Bu gerçeği bilmek demek, onu kabul etmek gerektiği ve ona göre konum almak gerektiği anlamına gelir ki, Marksizm de bunu gerektirir.
İnsan hakları, düşünce özgürlüğü, fırsat eşitliği, ücretsiz eğitim, sağlık, ulaşım vb tüm kısmi demokratik talepler tam, kesin ve kalıcı biçimde ancak devrim ve devrimci iktidarın çözebileceği sorunlardır. Devrim ise bugün her zamankinden günceldir. Evet, alınması gereken çok yol var ama vakit de hiç olmadığı kadar önemli. Bu yüzden eksikliklere, noksanlıklara, yetmezliklere takılmadan devrime hazırlanmak, her güne bu perspektifle başlamak sonuca götürecektir.
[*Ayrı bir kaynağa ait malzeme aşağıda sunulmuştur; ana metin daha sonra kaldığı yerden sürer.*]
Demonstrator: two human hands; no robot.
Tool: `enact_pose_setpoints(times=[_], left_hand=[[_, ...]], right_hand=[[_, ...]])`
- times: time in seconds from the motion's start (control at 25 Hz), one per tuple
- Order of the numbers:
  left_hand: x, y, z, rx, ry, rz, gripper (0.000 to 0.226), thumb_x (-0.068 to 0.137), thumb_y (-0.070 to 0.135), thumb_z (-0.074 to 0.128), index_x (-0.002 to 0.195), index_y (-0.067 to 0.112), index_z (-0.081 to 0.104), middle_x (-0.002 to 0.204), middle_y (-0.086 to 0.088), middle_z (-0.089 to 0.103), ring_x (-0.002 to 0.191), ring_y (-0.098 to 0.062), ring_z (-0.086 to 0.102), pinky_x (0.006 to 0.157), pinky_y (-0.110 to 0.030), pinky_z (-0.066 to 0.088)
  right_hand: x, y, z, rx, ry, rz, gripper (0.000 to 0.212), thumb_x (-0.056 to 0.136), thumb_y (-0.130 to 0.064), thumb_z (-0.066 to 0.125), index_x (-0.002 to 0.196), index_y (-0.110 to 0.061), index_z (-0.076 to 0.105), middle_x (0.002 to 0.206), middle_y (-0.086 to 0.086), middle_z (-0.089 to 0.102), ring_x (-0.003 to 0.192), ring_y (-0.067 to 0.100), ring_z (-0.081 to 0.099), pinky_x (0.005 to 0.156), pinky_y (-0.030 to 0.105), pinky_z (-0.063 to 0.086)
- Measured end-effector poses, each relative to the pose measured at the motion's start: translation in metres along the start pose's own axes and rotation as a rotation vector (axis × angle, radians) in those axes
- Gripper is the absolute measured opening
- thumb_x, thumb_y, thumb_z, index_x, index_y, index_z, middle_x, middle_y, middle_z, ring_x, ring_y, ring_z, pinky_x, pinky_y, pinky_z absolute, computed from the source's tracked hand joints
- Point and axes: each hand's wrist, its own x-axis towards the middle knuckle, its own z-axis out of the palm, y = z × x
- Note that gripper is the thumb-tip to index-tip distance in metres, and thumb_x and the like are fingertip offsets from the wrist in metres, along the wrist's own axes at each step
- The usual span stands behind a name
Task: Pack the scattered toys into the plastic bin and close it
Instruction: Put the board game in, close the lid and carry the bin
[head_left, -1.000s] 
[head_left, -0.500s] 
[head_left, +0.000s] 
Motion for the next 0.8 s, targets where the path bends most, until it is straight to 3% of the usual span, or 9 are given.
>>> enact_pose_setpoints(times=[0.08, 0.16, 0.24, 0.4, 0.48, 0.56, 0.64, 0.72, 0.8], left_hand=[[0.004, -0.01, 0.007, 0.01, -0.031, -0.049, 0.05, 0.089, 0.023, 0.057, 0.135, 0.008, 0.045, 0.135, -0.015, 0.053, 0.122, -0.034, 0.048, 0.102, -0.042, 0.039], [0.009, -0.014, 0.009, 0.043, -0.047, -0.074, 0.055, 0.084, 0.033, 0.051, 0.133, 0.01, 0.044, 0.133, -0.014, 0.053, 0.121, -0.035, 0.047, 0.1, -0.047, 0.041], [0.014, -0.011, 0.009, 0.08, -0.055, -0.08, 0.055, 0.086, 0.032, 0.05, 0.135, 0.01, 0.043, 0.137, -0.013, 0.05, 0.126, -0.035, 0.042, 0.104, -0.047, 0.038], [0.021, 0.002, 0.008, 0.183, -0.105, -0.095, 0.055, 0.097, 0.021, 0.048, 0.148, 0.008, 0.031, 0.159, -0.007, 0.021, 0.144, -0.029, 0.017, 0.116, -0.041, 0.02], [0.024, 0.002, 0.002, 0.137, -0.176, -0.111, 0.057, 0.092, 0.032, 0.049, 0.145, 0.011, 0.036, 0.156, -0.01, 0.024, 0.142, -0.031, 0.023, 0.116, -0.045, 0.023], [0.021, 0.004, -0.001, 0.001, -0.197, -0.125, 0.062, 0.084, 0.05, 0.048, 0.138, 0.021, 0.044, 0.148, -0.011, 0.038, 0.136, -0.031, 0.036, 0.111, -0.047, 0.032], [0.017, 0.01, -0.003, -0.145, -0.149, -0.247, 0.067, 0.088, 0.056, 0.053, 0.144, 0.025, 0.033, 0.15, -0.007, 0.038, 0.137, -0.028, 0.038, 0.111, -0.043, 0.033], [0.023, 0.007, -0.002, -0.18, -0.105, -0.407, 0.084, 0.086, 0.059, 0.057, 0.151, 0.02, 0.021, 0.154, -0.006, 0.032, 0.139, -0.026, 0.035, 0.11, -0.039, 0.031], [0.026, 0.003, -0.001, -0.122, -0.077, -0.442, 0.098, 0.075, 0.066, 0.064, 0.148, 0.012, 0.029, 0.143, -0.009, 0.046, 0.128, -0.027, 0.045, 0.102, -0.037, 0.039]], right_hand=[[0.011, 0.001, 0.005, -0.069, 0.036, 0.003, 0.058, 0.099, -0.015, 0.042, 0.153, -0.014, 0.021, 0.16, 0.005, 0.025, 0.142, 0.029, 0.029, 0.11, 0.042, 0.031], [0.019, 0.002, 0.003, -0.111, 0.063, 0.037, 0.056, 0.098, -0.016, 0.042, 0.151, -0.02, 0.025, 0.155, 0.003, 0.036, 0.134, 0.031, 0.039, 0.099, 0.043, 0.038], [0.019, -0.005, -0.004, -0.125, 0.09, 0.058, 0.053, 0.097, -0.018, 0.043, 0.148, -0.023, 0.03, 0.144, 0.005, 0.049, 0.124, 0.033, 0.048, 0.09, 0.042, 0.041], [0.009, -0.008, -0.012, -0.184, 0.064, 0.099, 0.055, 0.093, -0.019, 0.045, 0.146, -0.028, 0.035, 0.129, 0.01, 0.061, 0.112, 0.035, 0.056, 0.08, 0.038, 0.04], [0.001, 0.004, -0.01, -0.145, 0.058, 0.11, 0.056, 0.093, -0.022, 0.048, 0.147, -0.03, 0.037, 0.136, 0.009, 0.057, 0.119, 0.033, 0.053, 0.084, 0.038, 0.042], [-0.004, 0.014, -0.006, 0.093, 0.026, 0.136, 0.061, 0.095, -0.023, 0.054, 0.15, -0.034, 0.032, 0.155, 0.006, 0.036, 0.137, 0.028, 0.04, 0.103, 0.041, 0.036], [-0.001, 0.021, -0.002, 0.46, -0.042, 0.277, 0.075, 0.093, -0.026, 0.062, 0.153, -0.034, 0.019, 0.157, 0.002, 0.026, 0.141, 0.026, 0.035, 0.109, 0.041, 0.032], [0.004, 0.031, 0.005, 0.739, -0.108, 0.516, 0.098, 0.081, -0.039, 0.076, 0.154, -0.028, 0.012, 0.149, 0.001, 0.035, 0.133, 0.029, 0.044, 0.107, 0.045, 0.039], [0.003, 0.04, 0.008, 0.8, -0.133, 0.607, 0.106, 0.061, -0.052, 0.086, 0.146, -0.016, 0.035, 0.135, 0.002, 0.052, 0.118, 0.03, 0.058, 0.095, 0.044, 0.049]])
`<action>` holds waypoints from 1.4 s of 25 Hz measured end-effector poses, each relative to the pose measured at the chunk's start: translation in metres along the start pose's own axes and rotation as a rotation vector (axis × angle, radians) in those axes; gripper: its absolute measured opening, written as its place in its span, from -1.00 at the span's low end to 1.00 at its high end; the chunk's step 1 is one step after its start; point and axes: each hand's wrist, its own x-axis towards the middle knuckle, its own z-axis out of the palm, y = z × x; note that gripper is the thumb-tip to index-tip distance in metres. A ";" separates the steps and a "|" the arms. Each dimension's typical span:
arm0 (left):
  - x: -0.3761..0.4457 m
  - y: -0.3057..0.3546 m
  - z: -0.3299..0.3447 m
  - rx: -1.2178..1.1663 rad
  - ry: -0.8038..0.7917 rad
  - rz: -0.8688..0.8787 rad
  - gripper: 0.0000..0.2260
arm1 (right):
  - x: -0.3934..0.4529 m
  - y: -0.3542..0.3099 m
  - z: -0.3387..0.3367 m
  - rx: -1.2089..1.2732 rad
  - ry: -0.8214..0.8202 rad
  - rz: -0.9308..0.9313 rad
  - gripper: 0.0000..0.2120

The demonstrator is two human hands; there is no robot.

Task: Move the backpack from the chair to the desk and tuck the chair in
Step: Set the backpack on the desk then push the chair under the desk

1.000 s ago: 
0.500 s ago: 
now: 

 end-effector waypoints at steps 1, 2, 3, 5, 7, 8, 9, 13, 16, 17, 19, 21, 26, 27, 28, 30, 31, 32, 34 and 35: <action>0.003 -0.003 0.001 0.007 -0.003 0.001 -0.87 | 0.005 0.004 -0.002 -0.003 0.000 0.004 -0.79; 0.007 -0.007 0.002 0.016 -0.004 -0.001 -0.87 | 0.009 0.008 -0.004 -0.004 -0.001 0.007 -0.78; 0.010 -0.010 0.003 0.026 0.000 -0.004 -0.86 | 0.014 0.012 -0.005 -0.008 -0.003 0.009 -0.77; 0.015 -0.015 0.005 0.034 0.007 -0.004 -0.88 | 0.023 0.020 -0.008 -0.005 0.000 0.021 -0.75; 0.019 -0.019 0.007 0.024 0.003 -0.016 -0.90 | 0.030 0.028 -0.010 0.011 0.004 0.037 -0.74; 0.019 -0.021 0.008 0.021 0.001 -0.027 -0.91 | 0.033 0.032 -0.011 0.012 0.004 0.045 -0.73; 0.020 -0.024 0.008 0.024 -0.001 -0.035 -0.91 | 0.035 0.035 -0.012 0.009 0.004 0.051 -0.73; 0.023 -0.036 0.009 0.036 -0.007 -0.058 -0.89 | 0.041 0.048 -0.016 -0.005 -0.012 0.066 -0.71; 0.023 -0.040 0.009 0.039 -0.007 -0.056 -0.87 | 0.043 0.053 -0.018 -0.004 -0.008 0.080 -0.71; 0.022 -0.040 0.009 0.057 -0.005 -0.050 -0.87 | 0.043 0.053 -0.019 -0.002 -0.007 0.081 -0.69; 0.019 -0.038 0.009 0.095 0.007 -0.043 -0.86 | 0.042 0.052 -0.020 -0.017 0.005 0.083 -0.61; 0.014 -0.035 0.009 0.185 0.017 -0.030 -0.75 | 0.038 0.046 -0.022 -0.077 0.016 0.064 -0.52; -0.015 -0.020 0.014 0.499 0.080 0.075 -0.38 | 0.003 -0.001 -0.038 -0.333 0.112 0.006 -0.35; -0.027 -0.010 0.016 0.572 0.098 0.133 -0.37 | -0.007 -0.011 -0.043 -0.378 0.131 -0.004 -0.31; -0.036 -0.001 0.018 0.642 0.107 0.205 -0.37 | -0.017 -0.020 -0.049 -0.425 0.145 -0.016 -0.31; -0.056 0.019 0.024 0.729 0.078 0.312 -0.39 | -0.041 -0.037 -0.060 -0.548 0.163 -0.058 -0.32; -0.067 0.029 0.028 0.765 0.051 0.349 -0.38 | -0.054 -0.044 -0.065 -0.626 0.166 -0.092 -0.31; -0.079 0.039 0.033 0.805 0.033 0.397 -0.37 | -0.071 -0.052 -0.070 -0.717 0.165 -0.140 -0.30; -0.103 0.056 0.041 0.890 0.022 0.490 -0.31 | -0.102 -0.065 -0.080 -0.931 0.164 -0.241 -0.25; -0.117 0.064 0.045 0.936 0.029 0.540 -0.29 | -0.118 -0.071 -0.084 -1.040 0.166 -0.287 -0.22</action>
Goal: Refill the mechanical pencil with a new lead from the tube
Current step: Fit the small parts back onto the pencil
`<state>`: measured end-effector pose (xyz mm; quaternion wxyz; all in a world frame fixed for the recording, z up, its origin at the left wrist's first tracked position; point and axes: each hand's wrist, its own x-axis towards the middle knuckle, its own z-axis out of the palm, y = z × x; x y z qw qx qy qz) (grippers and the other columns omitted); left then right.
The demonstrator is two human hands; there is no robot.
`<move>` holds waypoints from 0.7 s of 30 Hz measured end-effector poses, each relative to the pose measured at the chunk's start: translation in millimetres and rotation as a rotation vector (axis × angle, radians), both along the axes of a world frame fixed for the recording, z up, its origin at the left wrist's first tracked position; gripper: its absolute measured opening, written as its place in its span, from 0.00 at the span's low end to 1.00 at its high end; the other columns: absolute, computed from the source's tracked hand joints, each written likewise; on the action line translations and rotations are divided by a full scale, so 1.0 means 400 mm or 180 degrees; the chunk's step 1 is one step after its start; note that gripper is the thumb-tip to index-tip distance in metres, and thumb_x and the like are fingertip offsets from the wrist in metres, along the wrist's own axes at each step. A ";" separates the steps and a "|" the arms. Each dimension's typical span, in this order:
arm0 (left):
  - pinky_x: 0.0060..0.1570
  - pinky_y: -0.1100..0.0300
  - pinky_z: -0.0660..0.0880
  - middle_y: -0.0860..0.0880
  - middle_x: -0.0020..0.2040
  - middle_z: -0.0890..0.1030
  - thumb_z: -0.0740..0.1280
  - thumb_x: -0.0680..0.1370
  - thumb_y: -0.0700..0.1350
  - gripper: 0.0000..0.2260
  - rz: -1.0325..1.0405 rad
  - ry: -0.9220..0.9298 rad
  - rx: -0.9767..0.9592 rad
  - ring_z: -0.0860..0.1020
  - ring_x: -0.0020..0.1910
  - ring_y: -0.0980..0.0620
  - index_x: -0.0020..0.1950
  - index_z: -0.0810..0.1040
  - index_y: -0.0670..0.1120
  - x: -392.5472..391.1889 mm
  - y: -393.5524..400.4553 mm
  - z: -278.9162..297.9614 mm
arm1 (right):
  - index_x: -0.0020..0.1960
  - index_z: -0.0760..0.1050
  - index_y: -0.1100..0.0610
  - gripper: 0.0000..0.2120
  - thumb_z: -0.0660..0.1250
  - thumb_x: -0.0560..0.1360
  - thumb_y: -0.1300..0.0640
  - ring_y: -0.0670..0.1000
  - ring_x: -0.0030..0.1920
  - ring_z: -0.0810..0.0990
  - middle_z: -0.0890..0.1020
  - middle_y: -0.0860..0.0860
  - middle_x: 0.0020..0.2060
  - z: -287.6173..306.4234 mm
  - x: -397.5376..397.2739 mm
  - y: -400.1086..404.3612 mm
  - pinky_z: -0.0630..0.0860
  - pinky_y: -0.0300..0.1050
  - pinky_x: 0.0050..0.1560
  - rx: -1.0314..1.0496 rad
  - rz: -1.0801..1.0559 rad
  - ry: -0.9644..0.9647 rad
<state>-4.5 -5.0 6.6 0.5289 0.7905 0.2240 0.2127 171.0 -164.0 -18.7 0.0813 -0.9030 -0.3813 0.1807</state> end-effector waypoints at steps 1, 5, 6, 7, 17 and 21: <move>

Eğer bundan bir kaç yıl sonra tekrar aynı sorunlarla uğraşmak, boğuşmak istemiyorsak ve geleceğe güvenle bakmak istiyorsak, işçilerin ve emekçilerin sırtından asalakça geçinen “ülkedeki yabancı” konumundaki burjuva sınıftan kurtulmak ve faşizmden, kapitalizmden “epistemolojik bir kopuş” gerçekleştirmek zorundayız. Bunun için işçi sınıfı ve emekçi halklar, tekelci kapitalist sınıfın her sendelemesini, her moral bozukluğunu kendi çıkarına çevirecek şekilde uygun anı kollamalıdır.